Appropriate Criteria: Key to Effective Rubrics

Susan M. Brookhart^*

Department of Educational Foundations and Leadership, Duquesne University, Pittsburgh, PA, United States

True rubrics feature criteria appropriate to an assessment's purpose, and they describe these criteria across a continuum of performance levels. The presence of both criteria and performance level descriptions distinguishes rubrics from other kinds of evaluation tools (e.g., checklists, rating scales). This paper reviewed studies of rubrics in higher education from 2005 to 2017. The types of rubrics studied in higher education to date have been mostly analytic (considering each criterion separately), descriptive rubrics, typically with four or five performance levels. Other types of rubrics have also been studied, and some studies called their assessment tool a “rubric” when in fact it was a rating scale. Further, for a few (7 out of 51) rubrics, performance level descriptions used rating-scale language or counted occurrences of elements instead of describing quality. Rubrics using this kind of language may be expected to be more useful for grading than for learning. Finally, no relationship was found between type or quality of rubric and study results.
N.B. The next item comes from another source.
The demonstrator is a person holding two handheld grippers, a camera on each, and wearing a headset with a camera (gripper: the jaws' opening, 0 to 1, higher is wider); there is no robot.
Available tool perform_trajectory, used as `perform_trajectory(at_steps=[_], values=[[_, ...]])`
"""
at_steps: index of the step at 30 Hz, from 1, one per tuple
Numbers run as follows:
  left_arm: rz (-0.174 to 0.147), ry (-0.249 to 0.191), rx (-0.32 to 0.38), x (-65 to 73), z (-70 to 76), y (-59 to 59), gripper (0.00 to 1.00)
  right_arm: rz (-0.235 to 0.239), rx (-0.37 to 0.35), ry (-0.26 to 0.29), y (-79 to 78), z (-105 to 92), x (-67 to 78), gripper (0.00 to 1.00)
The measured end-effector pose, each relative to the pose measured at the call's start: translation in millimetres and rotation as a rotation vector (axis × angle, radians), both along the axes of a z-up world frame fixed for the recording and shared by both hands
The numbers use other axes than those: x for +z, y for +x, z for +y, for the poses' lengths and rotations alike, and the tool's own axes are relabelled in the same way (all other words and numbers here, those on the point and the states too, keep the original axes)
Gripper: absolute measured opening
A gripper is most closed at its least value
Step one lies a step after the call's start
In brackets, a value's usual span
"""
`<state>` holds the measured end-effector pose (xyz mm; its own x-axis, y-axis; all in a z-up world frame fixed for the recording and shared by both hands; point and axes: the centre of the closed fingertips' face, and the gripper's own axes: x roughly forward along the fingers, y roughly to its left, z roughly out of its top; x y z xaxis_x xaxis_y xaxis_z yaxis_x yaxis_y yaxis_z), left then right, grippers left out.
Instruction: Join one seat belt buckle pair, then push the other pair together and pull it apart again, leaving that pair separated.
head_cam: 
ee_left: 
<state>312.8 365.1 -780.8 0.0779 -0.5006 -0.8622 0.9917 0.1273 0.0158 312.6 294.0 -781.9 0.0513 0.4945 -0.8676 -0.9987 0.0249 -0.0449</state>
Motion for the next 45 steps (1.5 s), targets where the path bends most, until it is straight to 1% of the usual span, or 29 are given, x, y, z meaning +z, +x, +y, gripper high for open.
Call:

All studies described positive outcomes for rubric use.

A rubric articulates expectations for student work by listing criteria for the work and performance level descriptions across a continuum of quality (Andrade, 2000; Arter and Chappuis, 2006). Thus, a rubric has two parts: criteria that express what to look for in the work and performance level descriptions that describe what instantiations of those criteria look like in work at varying quality levels, from low to high.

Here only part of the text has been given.